___ DATASET CONTENT ___

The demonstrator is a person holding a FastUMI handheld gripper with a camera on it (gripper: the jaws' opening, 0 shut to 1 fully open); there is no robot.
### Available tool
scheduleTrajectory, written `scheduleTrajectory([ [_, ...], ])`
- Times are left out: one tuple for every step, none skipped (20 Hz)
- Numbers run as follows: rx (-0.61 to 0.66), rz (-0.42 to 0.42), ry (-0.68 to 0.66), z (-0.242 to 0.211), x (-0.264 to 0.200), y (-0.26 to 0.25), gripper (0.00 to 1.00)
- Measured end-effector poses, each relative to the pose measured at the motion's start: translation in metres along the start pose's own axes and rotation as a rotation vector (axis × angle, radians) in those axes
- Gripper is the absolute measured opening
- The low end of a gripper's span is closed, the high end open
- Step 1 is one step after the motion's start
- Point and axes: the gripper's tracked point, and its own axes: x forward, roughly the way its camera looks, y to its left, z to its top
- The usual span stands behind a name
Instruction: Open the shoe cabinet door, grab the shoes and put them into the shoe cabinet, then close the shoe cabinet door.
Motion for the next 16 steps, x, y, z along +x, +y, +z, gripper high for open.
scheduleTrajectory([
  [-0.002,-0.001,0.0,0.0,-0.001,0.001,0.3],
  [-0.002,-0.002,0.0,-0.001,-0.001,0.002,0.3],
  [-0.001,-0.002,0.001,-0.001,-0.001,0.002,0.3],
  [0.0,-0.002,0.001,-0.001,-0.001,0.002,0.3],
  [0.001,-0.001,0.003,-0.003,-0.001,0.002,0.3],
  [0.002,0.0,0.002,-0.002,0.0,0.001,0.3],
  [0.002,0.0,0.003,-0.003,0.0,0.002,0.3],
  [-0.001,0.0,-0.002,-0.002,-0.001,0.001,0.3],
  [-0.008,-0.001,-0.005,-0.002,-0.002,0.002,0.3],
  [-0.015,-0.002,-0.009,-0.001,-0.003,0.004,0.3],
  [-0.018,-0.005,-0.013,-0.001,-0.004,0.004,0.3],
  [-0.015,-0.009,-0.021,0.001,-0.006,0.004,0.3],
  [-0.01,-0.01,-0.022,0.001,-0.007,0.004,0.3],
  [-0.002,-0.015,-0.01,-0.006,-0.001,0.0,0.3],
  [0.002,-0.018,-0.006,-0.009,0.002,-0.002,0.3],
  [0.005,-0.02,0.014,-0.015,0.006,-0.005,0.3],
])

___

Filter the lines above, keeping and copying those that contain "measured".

- Measured end-effector poses, each relative to the pose measured at the motion's start: translation in metres along the start pose's own axes and rotation as a rotation vector (axis × angle, radians) in those axes
- Gripper is the absolute measured opening

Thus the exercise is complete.